Serious training on the bike was put on the backburner, but I made an effort to do something active every day as a study break, whether it was commuting by bike to an ER shift, jumping on the trainer for 30 minutes, doing some yoga, or even just taking a walk around the block. I found these 'activity breaks' helped me be more focused and productive. 

 

 

From Nutbar to The National Team: a dream becomes real

Whatever you can do or dream you can, begin it.
Boldness has genius, power and magic in it!
— J.Anster (translation from Goethe)

I nailed the exam, finished my residency, and started working in the ER at Vancouver General Hospital, and in Sports Medicine at Fortius Sport and Health. I now set my sights on reaching whatever potential I had as a bike racer.  I had loved track cycling since that first day on the velodrome, and watching fellow BC athletes Steph Roorda, Laura Brown, and Jasmin Glaesser speed around the black line in perfect formation, I couldn't help but be drawn to Team Pursuit. I had a secret, crazy dream of one day wearing a Maple Leaf jersey and representing Canada as an athlete. With encouragement from my friends and family, boyfriend Jacob, Dr. Taunton, Cycling BC and coaches Richard Wooles and Jenny Trew, coupled with a "healthy disregard for the impossible," I started training in earnest. 

Balancing work as an attending physician with cycling training remained a challenge, but I had more control over my schedule and more regular hours compared to my time in residency. My progress was initially slow, and I often questioned whether I was on the right track. I gave up my apartment and moved back home to save money, which allowed me to work a bit less. I continued to improve my nutrition and sleep, and made an effort to learn how to manage and minimize the effect of stress. Over the course of 8 months, with focused hard work, I managed to shave 20 seconds off of my 3km Individual Pursuit at the 2016 Track Nationals, and as a result, was selected for the Canadian National Team's NextGen Track Endurance program! 

I don't think I will ever forget the surreal thrill of pulling on the Canadian national team kit for the first time. Our five-woman maple-leaf clad squad circling the otherwise-empty track that day at the national velodrome in Milton, ON, was an incredibly special feeling. Every day that I don this jersey, I feel motivated to give my very best. I also feel incredibly grateful to all those who have supported me in getting this far, as well as to the original Canadian women's Team Pursuit squad, without whose trailblazing and inspirational dedication and passion, the NextGen program would not exist at all. The Elite Squad has been a force to be reckoned with, building on Olympic Bronze in 2012 and winning this year's overall World Cup series, they are strong contenders for a Gold Medal at the Rio 2016 Olympics. They are also great mentors, role models, and all-round fantastic women! 

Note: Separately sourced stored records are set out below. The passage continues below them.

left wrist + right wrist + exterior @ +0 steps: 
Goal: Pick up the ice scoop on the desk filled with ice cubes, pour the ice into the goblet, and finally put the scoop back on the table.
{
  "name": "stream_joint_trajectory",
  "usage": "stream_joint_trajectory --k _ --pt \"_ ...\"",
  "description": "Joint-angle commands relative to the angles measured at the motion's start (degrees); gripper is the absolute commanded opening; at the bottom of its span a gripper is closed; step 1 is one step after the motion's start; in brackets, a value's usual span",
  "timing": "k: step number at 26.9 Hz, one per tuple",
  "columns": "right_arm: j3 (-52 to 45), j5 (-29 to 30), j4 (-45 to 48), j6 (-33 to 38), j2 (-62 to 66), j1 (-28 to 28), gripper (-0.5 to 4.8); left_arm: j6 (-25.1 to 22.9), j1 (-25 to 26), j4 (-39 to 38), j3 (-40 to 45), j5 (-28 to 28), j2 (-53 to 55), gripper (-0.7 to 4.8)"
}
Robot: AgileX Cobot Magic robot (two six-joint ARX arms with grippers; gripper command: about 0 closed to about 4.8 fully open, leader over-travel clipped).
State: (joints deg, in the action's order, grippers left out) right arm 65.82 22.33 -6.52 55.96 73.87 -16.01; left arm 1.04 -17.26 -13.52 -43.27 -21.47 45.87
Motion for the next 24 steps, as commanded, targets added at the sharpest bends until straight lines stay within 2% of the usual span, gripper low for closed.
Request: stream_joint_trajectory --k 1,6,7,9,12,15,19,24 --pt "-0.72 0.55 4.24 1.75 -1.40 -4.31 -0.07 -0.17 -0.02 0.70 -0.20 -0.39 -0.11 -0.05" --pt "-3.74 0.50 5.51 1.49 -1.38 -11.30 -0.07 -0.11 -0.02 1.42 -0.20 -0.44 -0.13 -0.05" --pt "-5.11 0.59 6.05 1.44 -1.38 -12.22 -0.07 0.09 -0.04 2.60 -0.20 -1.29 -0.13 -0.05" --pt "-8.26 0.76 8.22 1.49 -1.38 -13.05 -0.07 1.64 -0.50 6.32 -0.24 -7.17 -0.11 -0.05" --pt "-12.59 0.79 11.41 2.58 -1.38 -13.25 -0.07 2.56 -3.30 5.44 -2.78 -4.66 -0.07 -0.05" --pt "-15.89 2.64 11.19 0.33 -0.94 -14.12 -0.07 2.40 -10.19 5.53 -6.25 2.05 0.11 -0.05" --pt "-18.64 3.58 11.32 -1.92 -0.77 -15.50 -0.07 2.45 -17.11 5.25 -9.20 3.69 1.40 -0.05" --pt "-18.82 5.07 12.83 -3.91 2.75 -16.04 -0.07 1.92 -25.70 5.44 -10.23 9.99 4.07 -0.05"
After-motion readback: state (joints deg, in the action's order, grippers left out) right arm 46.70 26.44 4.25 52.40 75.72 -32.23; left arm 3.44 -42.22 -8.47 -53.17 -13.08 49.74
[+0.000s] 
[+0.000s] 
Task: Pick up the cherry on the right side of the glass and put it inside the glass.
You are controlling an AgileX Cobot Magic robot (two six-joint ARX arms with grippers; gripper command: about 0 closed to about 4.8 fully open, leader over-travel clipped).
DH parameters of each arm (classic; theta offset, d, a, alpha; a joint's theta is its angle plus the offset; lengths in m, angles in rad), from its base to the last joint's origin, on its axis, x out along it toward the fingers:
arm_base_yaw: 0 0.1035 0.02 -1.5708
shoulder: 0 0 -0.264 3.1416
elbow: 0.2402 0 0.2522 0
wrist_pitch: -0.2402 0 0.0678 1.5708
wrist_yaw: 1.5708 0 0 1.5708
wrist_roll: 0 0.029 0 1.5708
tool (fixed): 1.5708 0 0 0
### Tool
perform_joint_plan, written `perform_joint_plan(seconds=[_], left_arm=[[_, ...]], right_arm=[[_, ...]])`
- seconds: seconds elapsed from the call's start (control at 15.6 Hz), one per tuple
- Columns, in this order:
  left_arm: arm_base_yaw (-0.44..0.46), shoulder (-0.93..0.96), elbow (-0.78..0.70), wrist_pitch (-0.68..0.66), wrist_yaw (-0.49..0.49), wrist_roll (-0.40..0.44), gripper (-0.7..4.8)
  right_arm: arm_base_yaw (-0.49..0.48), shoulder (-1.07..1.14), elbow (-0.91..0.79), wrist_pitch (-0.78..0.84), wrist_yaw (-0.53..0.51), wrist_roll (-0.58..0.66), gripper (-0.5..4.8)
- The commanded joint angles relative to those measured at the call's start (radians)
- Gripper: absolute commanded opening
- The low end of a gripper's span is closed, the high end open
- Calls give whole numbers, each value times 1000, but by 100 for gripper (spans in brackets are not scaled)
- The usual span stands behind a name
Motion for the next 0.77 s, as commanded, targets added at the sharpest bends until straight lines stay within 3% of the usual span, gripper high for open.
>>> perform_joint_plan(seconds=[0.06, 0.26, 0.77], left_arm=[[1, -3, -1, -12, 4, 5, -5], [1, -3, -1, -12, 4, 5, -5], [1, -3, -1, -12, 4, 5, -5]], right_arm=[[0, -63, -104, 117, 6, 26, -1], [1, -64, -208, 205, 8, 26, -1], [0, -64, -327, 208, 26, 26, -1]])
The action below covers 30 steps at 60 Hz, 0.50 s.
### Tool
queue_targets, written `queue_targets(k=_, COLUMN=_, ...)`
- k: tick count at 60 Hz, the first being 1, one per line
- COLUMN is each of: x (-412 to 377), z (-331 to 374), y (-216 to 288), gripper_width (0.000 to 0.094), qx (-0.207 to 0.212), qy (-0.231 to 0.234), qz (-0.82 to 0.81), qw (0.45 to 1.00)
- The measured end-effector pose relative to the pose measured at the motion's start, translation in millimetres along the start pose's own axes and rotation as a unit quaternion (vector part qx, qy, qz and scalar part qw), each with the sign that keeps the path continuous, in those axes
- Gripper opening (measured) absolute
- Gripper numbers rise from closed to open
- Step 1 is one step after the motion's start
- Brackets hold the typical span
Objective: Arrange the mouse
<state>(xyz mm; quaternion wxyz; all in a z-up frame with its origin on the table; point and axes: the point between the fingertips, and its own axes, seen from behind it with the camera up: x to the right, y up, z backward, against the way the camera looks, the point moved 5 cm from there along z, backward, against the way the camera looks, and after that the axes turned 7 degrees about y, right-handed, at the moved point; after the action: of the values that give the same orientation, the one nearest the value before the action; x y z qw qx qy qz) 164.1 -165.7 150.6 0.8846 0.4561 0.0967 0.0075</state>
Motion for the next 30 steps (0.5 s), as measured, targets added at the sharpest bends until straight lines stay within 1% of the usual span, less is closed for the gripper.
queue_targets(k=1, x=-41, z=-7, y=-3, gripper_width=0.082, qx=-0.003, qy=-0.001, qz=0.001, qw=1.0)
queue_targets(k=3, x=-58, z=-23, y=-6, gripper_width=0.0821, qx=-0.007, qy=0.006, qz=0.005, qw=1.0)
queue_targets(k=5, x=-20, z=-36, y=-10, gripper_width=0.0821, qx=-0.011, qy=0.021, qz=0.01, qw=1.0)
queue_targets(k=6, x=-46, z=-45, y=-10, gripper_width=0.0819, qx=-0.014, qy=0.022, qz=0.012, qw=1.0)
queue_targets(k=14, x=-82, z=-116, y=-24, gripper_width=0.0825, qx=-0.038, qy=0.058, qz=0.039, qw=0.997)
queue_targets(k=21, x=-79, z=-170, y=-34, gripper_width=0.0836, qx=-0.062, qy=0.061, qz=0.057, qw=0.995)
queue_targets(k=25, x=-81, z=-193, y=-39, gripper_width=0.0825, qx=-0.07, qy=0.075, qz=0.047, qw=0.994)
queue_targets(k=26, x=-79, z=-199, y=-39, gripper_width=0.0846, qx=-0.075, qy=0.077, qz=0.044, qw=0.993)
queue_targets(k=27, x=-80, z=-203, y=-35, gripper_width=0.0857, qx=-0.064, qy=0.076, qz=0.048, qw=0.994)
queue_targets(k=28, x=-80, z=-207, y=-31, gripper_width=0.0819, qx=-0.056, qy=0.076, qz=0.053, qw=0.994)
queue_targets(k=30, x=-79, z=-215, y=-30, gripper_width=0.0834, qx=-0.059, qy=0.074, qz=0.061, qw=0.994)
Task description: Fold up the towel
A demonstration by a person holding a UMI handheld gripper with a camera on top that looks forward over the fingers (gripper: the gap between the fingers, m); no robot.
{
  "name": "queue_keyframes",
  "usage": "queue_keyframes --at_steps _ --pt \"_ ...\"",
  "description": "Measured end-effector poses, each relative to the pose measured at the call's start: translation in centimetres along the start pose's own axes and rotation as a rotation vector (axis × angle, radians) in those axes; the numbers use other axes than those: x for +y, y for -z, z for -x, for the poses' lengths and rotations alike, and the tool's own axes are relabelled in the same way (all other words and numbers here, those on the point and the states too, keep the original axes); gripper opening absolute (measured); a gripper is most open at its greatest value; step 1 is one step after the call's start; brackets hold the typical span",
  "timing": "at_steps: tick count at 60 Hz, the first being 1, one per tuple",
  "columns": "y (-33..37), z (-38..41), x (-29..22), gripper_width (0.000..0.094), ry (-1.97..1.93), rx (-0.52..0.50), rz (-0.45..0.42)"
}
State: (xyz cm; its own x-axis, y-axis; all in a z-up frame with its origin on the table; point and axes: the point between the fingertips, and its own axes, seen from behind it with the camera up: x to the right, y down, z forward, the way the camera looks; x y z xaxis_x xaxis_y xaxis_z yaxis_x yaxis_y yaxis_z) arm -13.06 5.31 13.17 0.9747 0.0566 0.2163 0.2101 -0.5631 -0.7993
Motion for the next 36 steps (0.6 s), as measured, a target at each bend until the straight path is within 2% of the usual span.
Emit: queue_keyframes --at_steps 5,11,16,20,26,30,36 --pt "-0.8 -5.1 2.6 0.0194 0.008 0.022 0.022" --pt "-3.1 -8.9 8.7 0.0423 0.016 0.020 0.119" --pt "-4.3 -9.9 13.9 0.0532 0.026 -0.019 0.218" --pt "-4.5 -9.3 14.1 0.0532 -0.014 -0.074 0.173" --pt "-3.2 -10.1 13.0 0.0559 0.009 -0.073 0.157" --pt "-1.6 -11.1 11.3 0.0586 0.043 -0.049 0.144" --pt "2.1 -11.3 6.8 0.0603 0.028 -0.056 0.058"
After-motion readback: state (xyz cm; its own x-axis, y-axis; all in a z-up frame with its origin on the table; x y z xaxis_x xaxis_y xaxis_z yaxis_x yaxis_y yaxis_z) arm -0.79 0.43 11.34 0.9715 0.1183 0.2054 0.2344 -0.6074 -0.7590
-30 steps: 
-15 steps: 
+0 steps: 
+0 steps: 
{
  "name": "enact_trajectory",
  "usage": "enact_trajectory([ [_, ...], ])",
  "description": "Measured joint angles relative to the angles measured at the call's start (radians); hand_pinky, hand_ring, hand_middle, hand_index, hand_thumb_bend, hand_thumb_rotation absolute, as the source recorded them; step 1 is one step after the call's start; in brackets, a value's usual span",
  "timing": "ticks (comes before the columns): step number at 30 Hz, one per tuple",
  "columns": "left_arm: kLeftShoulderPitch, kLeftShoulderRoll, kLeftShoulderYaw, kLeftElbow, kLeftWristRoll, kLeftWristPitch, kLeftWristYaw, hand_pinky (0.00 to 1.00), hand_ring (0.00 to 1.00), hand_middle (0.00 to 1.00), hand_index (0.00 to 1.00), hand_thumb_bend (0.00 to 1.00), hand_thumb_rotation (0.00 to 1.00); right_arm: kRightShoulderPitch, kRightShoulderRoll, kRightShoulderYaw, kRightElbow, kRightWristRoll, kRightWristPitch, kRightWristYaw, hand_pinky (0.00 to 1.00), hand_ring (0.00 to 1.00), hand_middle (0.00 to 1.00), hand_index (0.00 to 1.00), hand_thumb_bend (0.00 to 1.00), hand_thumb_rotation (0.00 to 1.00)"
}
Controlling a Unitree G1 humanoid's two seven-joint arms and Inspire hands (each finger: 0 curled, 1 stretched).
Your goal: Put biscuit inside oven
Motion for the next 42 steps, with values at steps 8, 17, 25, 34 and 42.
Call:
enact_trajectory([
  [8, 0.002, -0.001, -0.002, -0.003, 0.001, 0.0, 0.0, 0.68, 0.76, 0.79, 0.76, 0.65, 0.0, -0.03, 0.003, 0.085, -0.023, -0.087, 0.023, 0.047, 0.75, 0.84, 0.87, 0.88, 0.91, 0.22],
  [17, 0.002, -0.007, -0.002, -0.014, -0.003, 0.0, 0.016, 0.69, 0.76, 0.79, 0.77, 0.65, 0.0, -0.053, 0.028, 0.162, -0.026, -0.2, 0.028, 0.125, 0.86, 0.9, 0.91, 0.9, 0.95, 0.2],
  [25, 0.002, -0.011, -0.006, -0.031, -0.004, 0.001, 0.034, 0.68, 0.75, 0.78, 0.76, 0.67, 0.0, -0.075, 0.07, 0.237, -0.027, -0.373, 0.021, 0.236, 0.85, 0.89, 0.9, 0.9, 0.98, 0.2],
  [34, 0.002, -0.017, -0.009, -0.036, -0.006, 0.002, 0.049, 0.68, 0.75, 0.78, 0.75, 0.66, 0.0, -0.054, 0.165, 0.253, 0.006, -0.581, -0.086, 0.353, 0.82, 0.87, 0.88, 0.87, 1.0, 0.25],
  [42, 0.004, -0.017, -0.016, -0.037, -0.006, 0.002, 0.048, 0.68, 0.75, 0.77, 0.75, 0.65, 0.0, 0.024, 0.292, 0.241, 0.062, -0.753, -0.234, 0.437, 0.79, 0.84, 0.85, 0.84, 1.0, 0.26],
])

The learning curve has been steep, but very worthwhile! I have had the opportunity to work with amazing teammates and staff, and the honour of representing Canada at road and track races around the world. 

 

Cycling has changed my life. It has taught me more about health than I ever learned in medical school. My hope is that my journey can inspire others to try something new, to get more active, and to dream big!